The Worldwatch Institute will be publishing it's flagship project, State of the World 2011: Nourishing the Planet next year. The Bill and Melinda Gates Foundation funded the two year research project which hopes to access the state of agricultural innovations —from cropping methods to irrigation technology to agricultural policy—with an emphasis on sustainability, diversity, and ecosystem health, as well as productivity. The project aims to both inform global efforts to eradicate hunger and raise the profile of these efforts.

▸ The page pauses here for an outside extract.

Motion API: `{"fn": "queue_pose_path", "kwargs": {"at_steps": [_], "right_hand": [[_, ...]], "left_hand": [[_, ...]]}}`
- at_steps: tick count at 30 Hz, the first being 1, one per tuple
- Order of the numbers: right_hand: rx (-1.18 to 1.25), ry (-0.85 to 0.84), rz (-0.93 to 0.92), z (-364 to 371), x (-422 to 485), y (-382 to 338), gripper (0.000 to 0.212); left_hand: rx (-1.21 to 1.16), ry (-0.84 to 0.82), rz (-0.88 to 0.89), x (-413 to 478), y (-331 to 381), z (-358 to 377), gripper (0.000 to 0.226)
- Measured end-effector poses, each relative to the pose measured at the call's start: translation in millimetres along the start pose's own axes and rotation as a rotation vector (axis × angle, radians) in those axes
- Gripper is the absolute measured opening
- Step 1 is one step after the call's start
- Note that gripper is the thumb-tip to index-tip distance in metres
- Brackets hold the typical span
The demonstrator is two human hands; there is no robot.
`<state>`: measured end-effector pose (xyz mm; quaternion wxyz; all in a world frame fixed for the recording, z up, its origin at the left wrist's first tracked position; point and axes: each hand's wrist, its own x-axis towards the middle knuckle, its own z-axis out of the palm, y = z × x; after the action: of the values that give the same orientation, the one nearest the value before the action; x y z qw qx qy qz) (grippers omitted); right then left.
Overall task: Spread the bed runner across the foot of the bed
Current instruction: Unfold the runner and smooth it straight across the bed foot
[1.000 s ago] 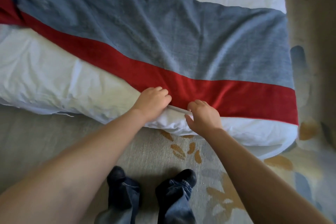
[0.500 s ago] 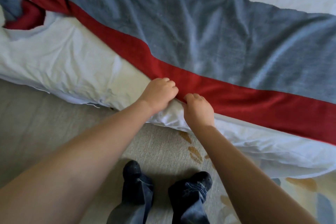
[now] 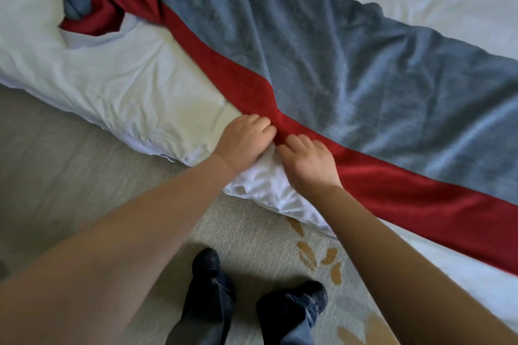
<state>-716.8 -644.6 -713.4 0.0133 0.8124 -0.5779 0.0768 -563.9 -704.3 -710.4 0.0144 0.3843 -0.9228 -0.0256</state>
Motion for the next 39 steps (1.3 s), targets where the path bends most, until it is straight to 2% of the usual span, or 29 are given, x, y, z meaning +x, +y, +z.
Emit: {"fn": "queue_pose_path", "kwargs": {"at_steps": [2,4,6,9,12,16,19,22,26,31,35,39], "right_hand": [[-0.034,-0.113,0.109,1.8,14.2,9.4,0.010],[-0.034,-0.211,0.220,3.8,17.9,22.7,0.022],[-0.043,-0.230,0.235,5.4,16.5,33.2,0.027],[-0.030,-0.158,0.205,3.4,16.3,36.0,0.014],[0.115,-0.086,0.273,4.5,18.2,34.2,0.014],[0.273,-0.107,0.304,9.9,15.3,18.7,0.022],[0.328,-0.198,0.262,14.9,9.5,-0.5,0.022],[0.359,-0.246,0.277,20.9,0.5,-19.9,0.020],[0.369,-0.270,0.322,22.4,-11.8,-39.0,0.017],[0.295,-0.329,0.246,16.3,-21.1,-47.2,0.019],[0.189,-0.235,0.110,-0.9,-13.0,-40.3,0.022],[0.187,-0.041,0.256,-24.3,23.2,-22.3,0.031]], "left_hand": [[-0.014,-0.053,-0.032,8.6,-14.7,3.7,0.023],[-0.007,-0.104,-0.001,20.0,-22.5,5.4,0.038],[0.015,-0.150,0.039,33.0,-23.8,5.9,0.042],[0.022,-0.194,0.013,48.2,-18.9,0.8,0.034],[0.000,-0.165,-0.021,53.4,-14.5,-3.3,0.026],[0.025,-0.083,0.058,48.3,-19.7,0.2,0.020],[0.082,-0.002,0.211,30.1,-26.7,2.5,0.010],[0.056,-0.020,0.288,-1.9,-37.0,5.5,0.009],[-0.020,-0.069,0.280,-39.1,-40.1,9.3,0.009],[-0.053,-0.126,0.266,-56.1,-35.9,13.2,0.014],[-0.061,-0.038,0.266,-46.9,-41.8,0.0,0.019],[-0.055,0.023,0.140,-8.6,-62.3,-29.1,0.043]]}}
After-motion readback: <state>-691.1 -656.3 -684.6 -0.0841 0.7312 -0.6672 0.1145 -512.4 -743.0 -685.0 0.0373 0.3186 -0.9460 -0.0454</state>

Malnutrition and famine plague many parts of the world. Africa has been in the media spotlight for years due to it's continuing problems with hunger. Disease, civil wars, corruption, and poverty have decimated several African nations. However, we never hear about the success stories across Africa. In 2007, the National Bureau of Economic Research launched the African Successes Project. The Bill and Melinda Gates Foundation funded the $4 -million dollar project with the goal of identifying success stories in Africa. Economist David Weil is leading the project and is examining the impacts of a large scale anti-malaria campaign in Zambia which became a model in sub-Saharan Africa. The initiative, which involved mass distribution of insecticide-treated mosquito nets, preventative treatment for pregnant women, indoor residual spraying, rapid diagnostic testing, and artemisinin-based combination therapy, contributed to decreasing the death rate from malaria in Zambia by 60 percent since 2003.
Weil's second project under African Successes looks at the impact of an enormously popular cellphone-based money transfer system in Kenya, called M-Pesa ("M" stands for mobile and "Pesa" means money in Swahili). Launched in 2007 by Kenya's major cell phone company, M-Pesa allows individuals to deposit, send, and withdraw funds using mobile phones. Here's how it works: A young man working in Nairobi wants to send 1,000 shillings to his mother in their far-away village. Prior to M-Pesa, he would take a 15-hour bus ride to give his mom the money in person. Now, he can pay 1,000 shillings at an M-Pesa outlet, where the clerk will send him a text message informing him that the money has been deposited in his account. The young man can then text his mother, telling her that the money is available, so she can visit her local M-Pesa outlet and receive the cash. There are approximately 18,000 M-Pesa outlets in Kenya — compared to only 1,000 bank branches. Fast, cheap, and safe, M-Pesa has already revolutionized the country's financial system. Can this system be implemented elsewhere? Light it up!